Again, no one has a crystal ball, so no one can time the markets perfectly – so stop making that demand of yourself. Perhaps the better approach is simply considering at what levels of pullback you’d feel its appropriate to deploy your cash. Note I didn’t write “feel comfortable” but “appropriate.” After all, it will probably feel scary putting money into the market at any time in the near-future given this volatility.

But “now” might be worthy of one tranche of your capital… down another 10% might warrant a second tranche… and so on. The answer is specific to you, the amount of capital you have to invest, and your belief about how our world and the markets will respond to this situation. For others, they’ll just continue to dollar cost average each month in their 401k (mine goes into emerging markets each month).

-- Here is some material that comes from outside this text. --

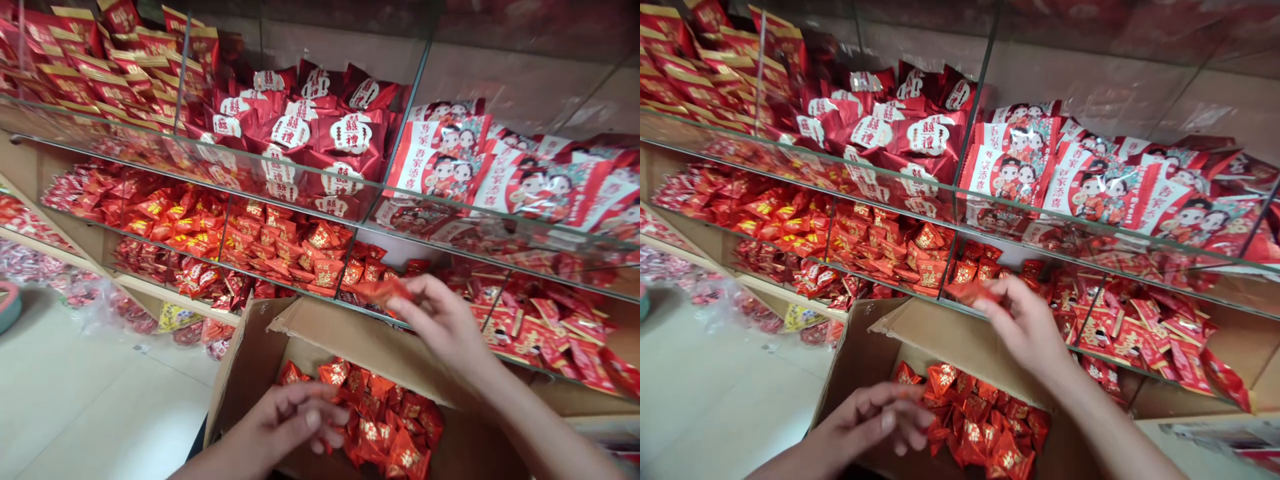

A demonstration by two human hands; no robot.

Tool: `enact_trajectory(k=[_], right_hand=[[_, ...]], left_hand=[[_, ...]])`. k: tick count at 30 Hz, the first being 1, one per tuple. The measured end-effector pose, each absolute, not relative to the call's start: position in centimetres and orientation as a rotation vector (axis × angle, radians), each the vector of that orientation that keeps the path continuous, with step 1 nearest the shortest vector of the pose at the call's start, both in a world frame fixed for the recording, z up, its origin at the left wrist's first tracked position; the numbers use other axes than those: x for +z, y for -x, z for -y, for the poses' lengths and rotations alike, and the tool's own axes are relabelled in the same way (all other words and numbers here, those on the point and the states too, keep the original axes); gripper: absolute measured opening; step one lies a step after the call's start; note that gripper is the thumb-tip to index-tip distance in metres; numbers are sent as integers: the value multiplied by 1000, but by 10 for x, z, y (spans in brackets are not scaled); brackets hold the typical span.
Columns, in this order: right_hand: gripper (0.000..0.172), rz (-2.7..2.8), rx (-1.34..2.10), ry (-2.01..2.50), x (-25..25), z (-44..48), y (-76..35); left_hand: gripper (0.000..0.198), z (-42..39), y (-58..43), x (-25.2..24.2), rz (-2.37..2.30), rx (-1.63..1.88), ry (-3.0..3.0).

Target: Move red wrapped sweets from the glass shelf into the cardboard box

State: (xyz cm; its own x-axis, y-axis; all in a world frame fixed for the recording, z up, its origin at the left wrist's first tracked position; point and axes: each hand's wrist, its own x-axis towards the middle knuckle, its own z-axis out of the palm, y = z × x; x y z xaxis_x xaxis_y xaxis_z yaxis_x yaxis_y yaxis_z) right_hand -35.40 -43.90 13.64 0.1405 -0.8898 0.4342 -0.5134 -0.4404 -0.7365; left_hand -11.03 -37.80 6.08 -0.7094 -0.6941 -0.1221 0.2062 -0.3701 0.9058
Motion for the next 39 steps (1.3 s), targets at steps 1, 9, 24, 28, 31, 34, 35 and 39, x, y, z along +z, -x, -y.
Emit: enact_trajectory(k=[1, 9, 24, 28, 31, 34, 35, 39], right_hand=[[4, -1288, -1190, 2162, 137, 424, 347], [25, -1179, -1063, 2152, 124, 388, 337], [29, -1381, -1189, 1630, 132, 434, 355], [30, -1656, -1043, 1737, 115, 489, 366], [28, -1826, -691, 1999, 103, 519, 350], [27, -1909, -441, 2177, 101, 533, 334], [28, -1909, -381, 2228, 101, 534, 330], [46, -1985, -223, 2433, 105, 537, 326]], left_hand=[[39, 382, 117, 71, 1153, -2176, -570], [24, 406, 152, 91, 925, -1969, -570], [37, 386, 125, 65, 1568, -1653, -851], [29, 378, 127, 54, 1692, -1701, -962], [27, 375, 132, 53, 1811, -1684, -1030], [28, 375, 129, 49, 1877, -1683, -1068], [30, 376, 126, 46, 1887, -1696, -1068], [31, 380, 114, 30, 1966, -1721, -981]])
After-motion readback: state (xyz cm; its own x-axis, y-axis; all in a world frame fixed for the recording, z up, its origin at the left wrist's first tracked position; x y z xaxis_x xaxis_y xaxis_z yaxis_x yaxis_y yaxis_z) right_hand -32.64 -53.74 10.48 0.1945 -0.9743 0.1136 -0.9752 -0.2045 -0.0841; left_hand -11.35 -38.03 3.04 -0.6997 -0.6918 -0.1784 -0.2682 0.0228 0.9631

Regardless, the appropriate question to ask yourself isn’t “is this the bottom?” but rather, “in five or ten years, is there a good chance I’ll be happy I invested at this level?”

Opportunistic Investing: Buying a $1 for $0.50

In times of market panic many assets can trade away from fair value. I mentioned on twitter that placing limit orders below the bid on names you would like to own can be a tool to pickup some shares at nice discounts. Just make sure you want to own them, as you may just get filled!

Another similar concept is investing in funds that really trade away from NAV, and I’m talking closed end funds. Most of the time these funds trade within a few percent of NAV, but at times of stress they can get to 20%, 40%, or even greater discounts. Note: many of these funds use leverage and have higher expense ratios so do your due diligence…I’m planning on adding to one in the coming weeks that is currently trading at a 40% discount as well as buying back its own shares.

Blood in the Streets

Buying totally hated, blood in the streets, bombed out assets can be a great idea. We did an old post detailing that closing your eyes, holding your nose, and buying sectors and industries down a lot and holding for a few years can be a great strategy. Right now that’s markets like the oil and gas exploration industry, currently down 90%! One could scale into these markets over time, or perhaps wait for a signal when the market moves above the long term trend. Both seem reasonable to me.

Summary

I hope this helps. And as always, we’re here for our investors if you want to talk. But likely you don’t need to, because you prepared for this.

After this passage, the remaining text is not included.